Another important area of research is the development of personalised nutrition strategies. Genetic, metabolic and gut microbiota differences between individuals suggest that tailored dietary interventions may be more effective than general recommendations [288]. Understanding how these factors influence phytochemical bioactivity could facilitate the design of targeted interventions for populations at higher risk of exposure or disease. Additionally, combining phytochemicals with probiotics or prebiotics is a promising strategy for enhancing gut-mediated detoxification and systemic resilience [289].

Finally, translational and policy-oriented research is essential for maximising real-world impact. Bridging the gap between experimental findings and public health applications requires interdisciplinary collaboration between nutrition science, toxicology, environmental health, and regulatory policy. Evaluating the effectiveness of dietary guidelines and exposure reduction strategies at the population level will inform evidence-based recommendations. Together, these efforts will contribute to the development of integrated approaches to mitigating the health risks associated with plastic-derived contaminants in modern environments.

8. Conclusions

This review synthesises evidence demonstrating that MPs and plastic-derived contaminants have widespread biological effects through interconnected mechanisms involving oxidative stress, inflammation, endocrine disruption, and metabolic reprogramming. These processes operate across multiple levels of biological organisation, from molecular signalling and mitochondrial function to tissue integrity and systemic homeostasis, ultimately contributing to adverse health outcomes such as reproductive dysfunction, metabolic disorders, and impaired neurodevelopment. Notably, the complexity of these mechanisms mirrors real-world exposure scenarios, in which mixtures of contaminants interact synergistically to amplify toxicity.

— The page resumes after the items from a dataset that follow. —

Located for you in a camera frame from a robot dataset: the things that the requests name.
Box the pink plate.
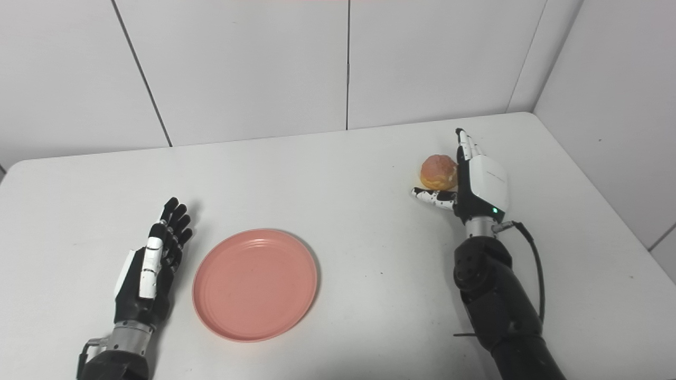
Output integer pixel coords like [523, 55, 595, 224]
[192, 228, 319, 343]

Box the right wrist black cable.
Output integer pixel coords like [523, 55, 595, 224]
[453, 221, 546, 338]

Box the cream puff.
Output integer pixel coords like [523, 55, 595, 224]
[420, 154, 459, 191]

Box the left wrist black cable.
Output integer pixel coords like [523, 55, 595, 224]
[76, 338, 109, 380]

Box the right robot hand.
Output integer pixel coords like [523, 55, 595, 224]
[411, 128, 510, 224]

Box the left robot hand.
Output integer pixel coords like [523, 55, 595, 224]
[114, 197, 193, 330]

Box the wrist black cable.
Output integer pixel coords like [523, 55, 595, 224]
[76, 338, 109, 380]
[453, 221, 546, 338]

A key finding of this analysis is that dietary phytochemicals are a biologically plausible and biochemically robust strategy for mitigating these effects. Compounds such as polyphenols, isothiocyanates and flavonoids act as multi-target modulators, influencing various processes simultaneously, including redox balance, inflammatory pathways, hormone receptor signalling and detoxification systems. Their ability to activate Nrf2-dependent antioxidant responses, regulate xenobiotic metabolism and modulate gut microbiota places them at a critical interface between environmental exposure and host defence mechanisms. This integrative mode of action is particularly relevant in the context of chronic, low-dose exposure to toxicants associated with plastics.

In addition to their direct biological effects, dietary patterns that are high in phytochemicals can help to reduce internal exposure levels. Replacing processed and packaged foods with fresh, minimally processed alternatives and reducing reliance on materials containing plastic can significantly lower biomarkers of exposure to bisphenols and phthalates. This dual role of limiting exposure while enhancing physiological resilience positions nutrition as a key modifiable factor in environmental health. However, the effectiveness of such strategies is influenced by individual variability, including differences in metabolism, microbiome composition, and lifestyle factors.

Despite the promising findings, important knowledge gaps remain. Current evidence is still dominated by experimental and observational studies, with limited data from controlled human interventions. Future research should prioritise integrative approaches that combine exposome-based assessments, multi-omics technologies, and well-designed clinical studies, in order to better characterise dose-response relationships and long-term health effects. Furthermore, developing personalised, microbiome-informed nutritional strategies could improve the effectiveness of phytochemical-based interventions.

Combining exposure reduction strategies with dietary interventions rich in bioactive phytochemicals is a practical and scalable way to mitigate their biological impact. However, advancing this field will require coordinated efforts across toxicology, nutrition science, and public health in order to translate insights into effective, evidence-based recommendations for human populations.